Hydrothermal carbonization combined with thermochemical treatment of sewage sludge: Effects of MgCl2 on the migration of phosphorus and heavy metal

Phosphorus (P) is a non-regenerative and finite raw material. Due to its decreasing availability, and to protect the environment, recycling methods are needed. With the focus on closing nutrient cycles, sewage sludge (SS) is a potential source for P recovery. The objective of this study was to produce a mineral P-reach fertilizer. For this purpose, the treatment of SS in a multi-stage process, consisting of a hydrothermal carbonization (HTC) and thermochemical post-treatment was examined and compared with a direct thermochemical treatment. The focus was on the transformation of P and the migration of the heavy metals during the processes. In addition, the role of MgCl2 as an additive was examined. During the HTC, most of the P remained in the HTC-char, so that the P content increased in the HTC-char compared with the SS. The addition of MgCl2 to the process resulted in lower transportation rates of P in the liquid phase and higher P solubilities in water, citric acid, and alkalic ammonium citrate out of the solid phase.
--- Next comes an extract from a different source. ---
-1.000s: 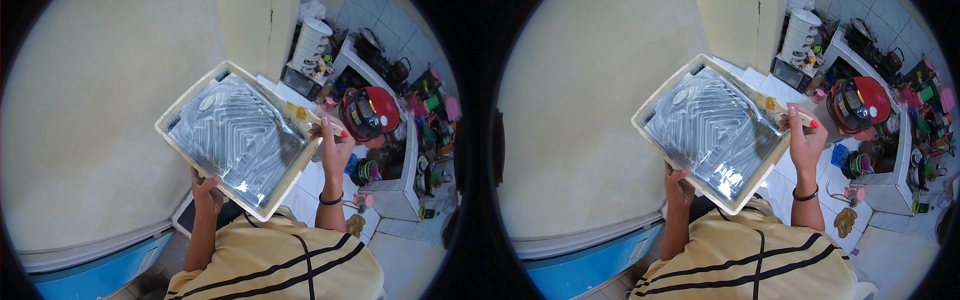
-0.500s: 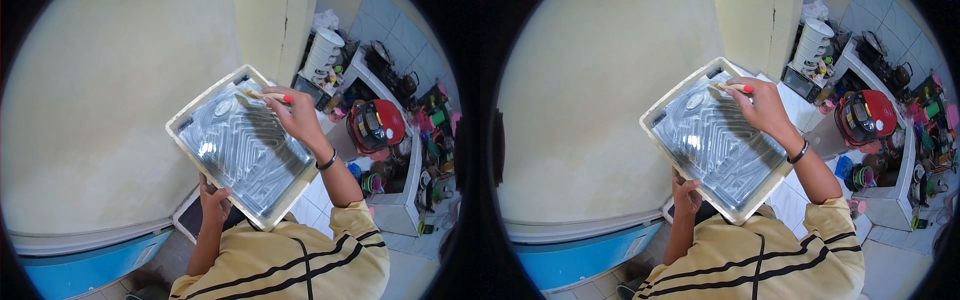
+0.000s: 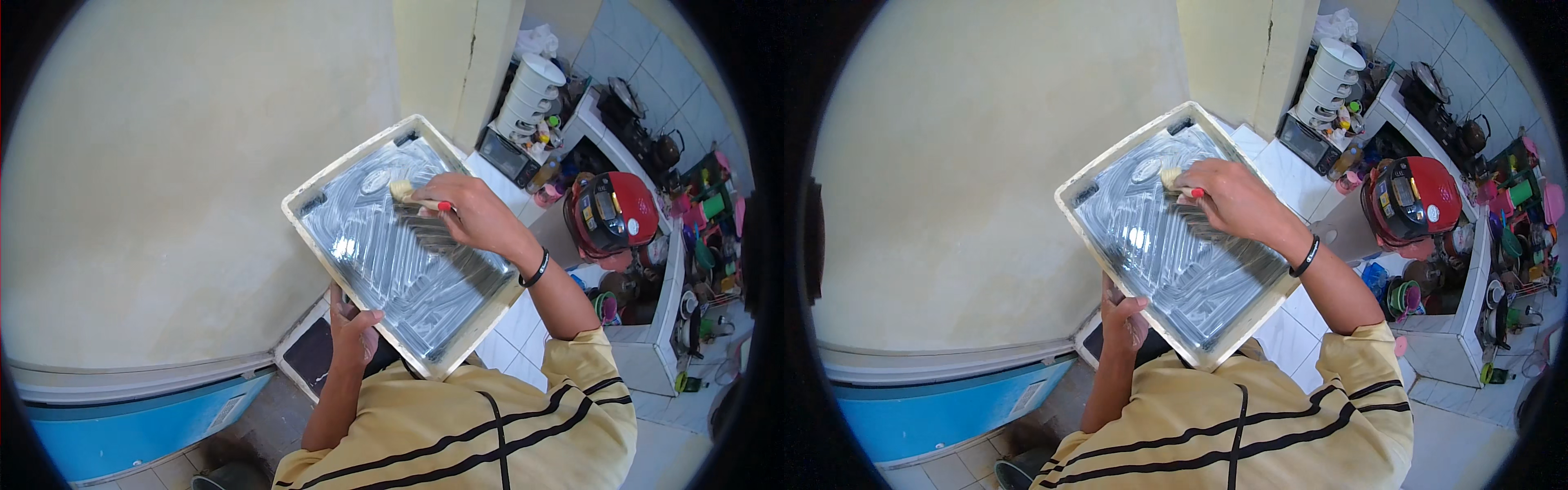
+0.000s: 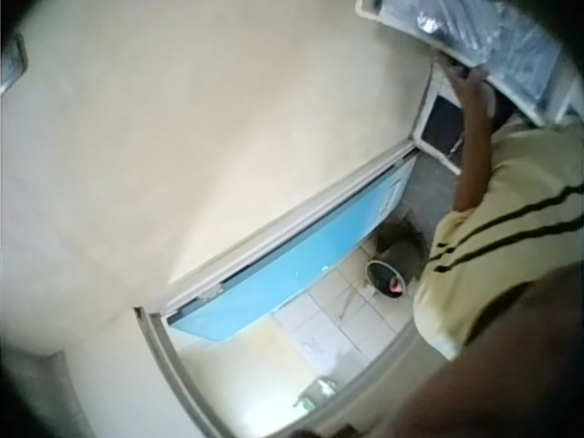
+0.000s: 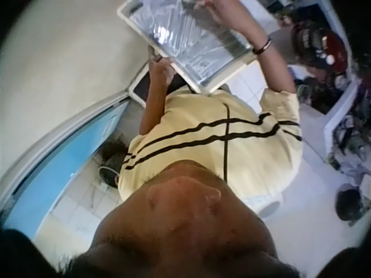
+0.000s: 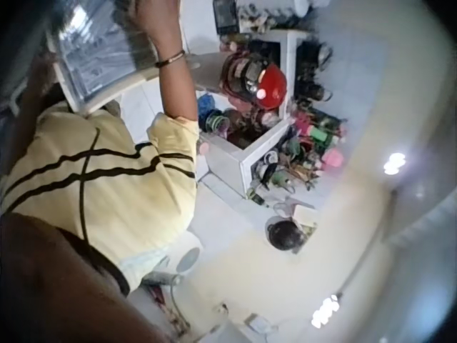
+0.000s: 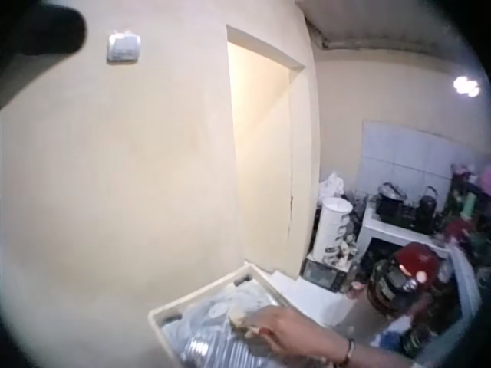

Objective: The person paints a wall and a door frame with a paint brush, dipping the brush into a paint tray to load it with paint.

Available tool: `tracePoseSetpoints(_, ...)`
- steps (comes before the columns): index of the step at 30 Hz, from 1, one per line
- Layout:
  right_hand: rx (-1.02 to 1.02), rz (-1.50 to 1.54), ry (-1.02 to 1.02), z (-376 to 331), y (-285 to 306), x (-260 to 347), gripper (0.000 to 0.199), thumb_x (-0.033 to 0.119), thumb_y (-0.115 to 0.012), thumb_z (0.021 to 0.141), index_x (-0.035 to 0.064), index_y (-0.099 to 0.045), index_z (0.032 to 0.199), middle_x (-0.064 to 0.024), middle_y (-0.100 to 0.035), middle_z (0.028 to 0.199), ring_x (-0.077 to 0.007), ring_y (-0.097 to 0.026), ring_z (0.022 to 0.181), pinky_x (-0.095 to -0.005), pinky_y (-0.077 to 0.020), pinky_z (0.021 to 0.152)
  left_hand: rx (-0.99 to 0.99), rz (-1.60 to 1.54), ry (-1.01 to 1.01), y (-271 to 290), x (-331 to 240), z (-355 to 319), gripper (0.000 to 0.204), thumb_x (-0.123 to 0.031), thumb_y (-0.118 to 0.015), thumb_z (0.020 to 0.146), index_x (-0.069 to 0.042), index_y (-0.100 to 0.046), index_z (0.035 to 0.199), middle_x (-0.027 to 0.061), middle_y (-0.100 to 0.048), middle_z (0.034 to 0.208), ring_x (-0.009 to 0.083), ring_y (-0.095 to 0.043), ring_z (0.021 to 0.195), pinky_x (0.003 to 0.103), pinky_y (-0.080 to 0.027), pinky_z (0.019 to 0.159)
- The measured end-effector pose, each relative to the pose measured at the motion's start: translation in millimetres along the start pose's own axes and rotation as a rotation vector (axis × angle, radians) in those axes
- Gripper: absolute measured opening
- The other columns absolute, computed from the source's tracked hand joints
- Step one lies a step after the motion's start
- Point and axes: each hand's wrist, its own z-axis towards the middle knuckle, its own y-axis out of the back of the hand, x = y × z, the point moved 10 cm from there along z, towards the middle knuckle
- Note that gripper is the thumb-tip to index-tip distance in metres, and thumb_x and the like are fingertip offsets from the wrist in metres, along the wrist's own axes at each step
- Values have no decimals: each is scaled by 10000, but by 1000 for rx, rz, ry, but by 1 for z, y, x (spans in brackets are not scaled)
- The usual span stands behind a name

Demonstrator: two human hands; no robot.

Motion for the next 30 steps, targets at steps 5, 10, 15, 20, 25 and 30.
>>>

The thermochemical treatment of SS and the HTC-chars further concentrated P in the ash. Retention rates of >97% were achieved, and P2O5 contents in the ash were as high as similar to 16 wt-%. The presence of the additive resulted in (i) higher retention rates of P in the ashes (ii) higher P-solubility and (iii) higher removal rates of easily volatile heavy metals such as Pb and Zn, and the treatment of HTC-char favored these effects compared with the direct treatment of SS.

Automated summary

Phosphorus (P) is a non-regenerative and finite raw material, and recycling methods are needed to protect the environment. In this study, sewage sludge (SS) was treated in a multi-stage process to produce a mineral P-reach fertilizer. The addition of MgCl2 improved the transportation rates of P and the solubilities of P in water and other solutions. The treatment of HTC-char favored the retention of P and the removal of easily volatile heavy metals.